- [Problem description]:
Starting with the first line below, reproduce each line exactly until you have included the one bearing "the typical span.".

• • • •

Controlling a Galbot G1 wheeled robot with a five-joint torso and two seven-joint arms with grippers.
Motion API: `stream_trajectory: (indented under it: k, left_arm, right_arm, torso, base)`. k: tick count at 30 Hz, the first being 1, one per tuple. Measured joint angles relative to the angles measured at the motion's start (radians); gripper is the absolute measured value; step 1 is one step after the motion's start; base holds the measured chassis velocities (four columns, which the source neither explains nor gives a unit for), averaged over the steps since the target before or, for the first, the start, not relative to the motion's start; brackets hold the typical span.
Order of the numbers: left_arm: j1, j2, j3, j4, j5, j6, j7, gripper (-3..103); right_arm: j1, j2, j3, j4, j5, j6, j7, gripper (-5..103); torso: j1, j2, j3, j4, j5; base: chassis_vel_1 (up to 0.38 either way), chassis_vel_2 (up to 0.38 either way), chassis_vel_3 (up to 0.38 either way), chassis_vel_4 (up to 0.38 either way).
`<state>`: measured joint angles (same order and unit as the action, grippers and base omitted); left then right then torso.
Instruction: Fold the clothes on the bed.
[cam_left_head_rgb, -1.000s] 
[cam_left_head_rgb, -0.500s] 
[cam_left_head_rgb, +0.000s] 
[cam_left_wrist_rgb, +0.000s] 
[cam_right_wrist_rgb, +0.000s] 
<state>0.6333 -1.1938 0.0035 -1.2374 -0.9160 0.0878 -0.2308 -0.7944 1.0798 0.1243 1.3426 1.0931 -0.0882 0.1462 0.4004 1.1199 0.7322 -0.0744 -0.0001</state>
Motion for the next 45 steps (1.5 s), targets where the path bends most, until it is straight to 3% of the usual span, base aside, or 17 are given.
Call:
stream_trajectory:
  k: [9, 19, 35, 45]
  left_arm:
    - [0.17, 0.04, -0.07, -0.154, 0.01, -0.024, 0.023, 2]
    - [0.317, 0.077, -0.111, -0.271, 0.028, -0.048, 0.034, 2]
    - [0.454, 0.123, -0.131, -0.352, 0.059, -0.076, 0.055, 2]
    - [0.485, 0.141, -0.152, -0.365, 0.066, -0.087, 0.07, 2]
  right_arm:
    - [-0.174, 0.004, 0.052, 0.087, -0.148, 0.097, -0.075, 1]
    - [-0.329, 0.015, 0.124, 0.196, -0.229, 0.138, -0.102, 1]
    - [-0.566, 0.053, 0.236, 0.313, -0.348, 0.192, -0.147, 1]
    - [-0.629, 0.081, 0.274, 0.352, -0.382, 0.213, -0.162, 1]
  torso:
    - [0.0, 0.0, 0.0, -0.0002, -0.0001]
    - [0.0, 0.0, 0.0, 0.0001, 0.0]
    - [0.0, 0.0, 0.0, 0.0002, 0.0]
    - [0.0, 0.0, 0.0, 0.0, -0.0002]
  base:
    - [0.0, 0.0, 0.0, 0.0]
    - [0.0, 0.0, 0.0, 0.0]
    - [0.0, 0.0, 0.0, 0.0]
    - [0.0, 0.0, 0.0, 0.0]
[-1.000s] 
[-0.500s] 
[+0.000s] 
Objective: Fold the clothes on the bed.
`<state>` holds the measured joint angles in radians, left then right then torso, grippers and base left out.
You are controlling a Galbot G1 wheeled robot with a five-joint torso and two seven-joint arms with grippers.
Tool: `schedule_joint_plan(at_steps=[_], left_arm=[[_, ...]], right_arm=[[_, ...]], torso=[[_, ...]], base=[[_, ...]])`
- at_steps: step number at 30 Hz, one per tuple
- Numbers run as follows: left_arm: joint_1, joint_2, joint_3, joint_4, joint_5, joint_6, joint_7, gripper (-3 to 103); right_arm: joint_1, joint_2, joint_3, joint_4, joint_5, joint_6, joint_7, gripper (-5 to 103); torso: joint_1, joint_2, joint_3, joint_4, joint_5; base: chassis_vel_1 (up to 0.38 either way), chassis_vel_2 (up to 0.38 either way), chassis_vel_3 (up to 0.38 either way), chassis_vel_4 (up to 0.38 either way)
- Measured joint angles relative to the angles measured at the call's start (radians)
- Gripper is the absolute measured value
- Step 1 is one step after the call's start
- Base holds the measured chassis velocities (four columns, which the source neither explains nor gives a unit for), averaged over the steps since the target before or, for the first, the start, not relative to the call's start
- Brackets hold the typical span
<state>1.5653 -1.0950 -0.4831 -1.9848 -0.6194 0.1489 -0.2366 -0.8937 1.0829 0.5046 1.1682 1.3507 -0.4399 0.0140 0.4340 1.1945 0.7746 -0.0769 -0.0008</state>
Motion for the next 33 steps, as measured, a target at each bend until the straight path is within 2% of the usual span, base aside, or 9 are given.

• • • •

- [Answer]:
Controlling a Galbot G1 wheeled robot with a five-joint torso and two seven-joint arms with grippers.
Motion API: `stream_trajectory: (indented under it: k, left_arm, right_arm, torso, base)`. k: tick count at 30 Hz, the first being 1, one per tuple. Measured joint angles relative to the angles measured at the motion's start (radians); gripper is the absolute measured value; step 1 is one step after the motion's start; base holds the measured chassis velocities (four columns, which the source neither explains nor gives a unit for), averaged over the steps since the target before or, for the first, the start, not relative to the motion's start; brackets hold the typical span.

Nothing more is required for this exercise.